───── DATA BELOW ─────
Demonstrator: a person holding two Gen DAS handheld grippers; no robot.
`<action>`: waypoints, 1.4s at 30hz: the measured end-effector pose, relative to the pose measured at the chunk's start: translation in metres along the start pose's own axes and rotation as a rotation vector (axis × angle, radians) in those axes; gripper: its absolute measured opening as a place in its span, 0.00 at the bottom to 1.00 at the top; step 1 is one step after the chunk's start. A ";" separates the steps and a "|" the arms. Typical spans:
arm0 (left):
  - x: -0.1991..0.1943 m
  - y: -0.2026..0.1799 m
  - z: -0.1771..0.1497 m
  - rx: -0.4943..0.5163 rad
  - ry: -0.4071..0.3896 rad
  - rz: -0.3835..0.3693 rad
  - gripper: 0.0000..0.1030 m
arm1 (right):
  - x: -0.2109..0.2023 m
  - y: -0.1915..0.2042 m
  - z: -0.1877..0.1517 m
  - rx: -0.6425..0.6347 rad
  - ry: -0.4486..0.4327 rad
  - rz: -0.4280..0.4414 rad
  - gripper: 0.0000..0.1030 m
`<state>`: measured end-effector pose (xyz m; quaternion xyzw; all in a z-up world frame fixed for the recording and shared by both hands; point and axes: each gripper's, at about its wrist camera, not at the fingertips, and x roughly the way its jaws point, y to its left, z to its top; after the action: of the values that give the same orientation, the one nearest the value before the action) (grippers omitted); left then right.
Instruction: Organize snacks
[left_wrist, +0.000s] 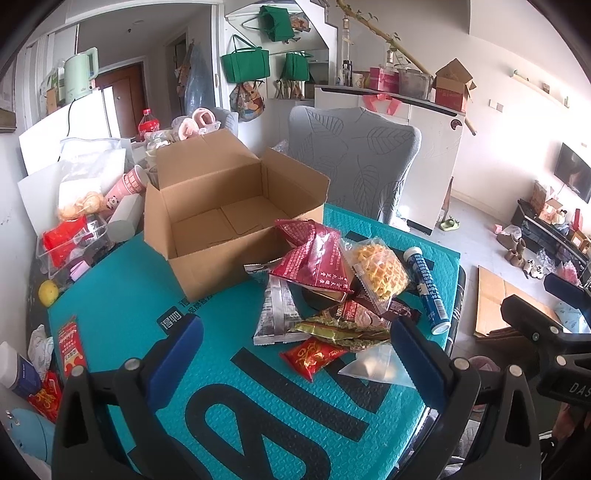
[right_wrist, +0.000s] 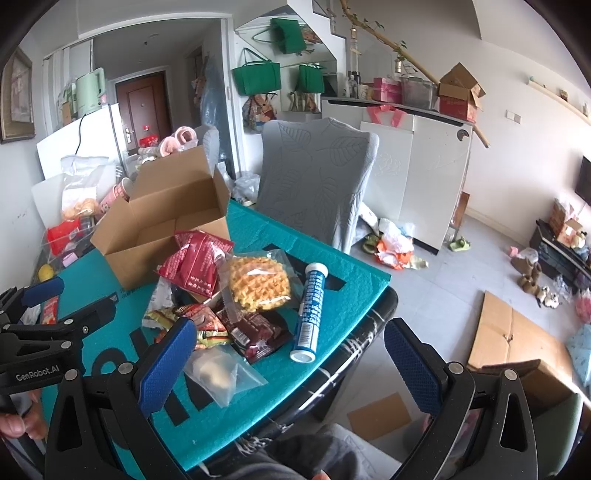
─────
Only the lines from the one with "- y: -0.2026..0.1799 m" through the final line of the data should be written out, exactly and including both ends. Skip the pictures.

◆ **RESPONSE TO THIS EXERCISE**:
  - y: -0.2026..0.1799 m
  - z: -0.1771..0.1497 m
  - rx: -0.4943..0.5163 rad
  - ry: -0.4071..0.3896 rad
  - rz: -0.3835..0.3693 rad
  - gripper: 0.0000..0.1030 m
arm1 (right):
  - x: -0.2109..0.2023 m
  - y: -0.1915..0.2042 m
  - z: -0.1877..0.1517 m
  - rx: -0.6425..0.6347 rad
  - ry: -0.4486..0.4327 rad
  - rz: -0.4280..0.4414 rad
  - gripper: 0.0000..0.1030 m
`<state>`: measured end-effector pose (xyz m; quaternion xyzw; all in a z-up world frame fixed for the recording and shared by both hands; point and axes: each gripper's, at about its wrist camera, not at the fingertips, and x roughly the way its jaws point, y to its left, z to its top; after the action: of the values that give the same orientation, the one nearest the value before the action) (grippers omitted); left then right.
Instruction: Organize snacks
[left_wrist, +0.000s] 
[right_wrist, +0.000s] 

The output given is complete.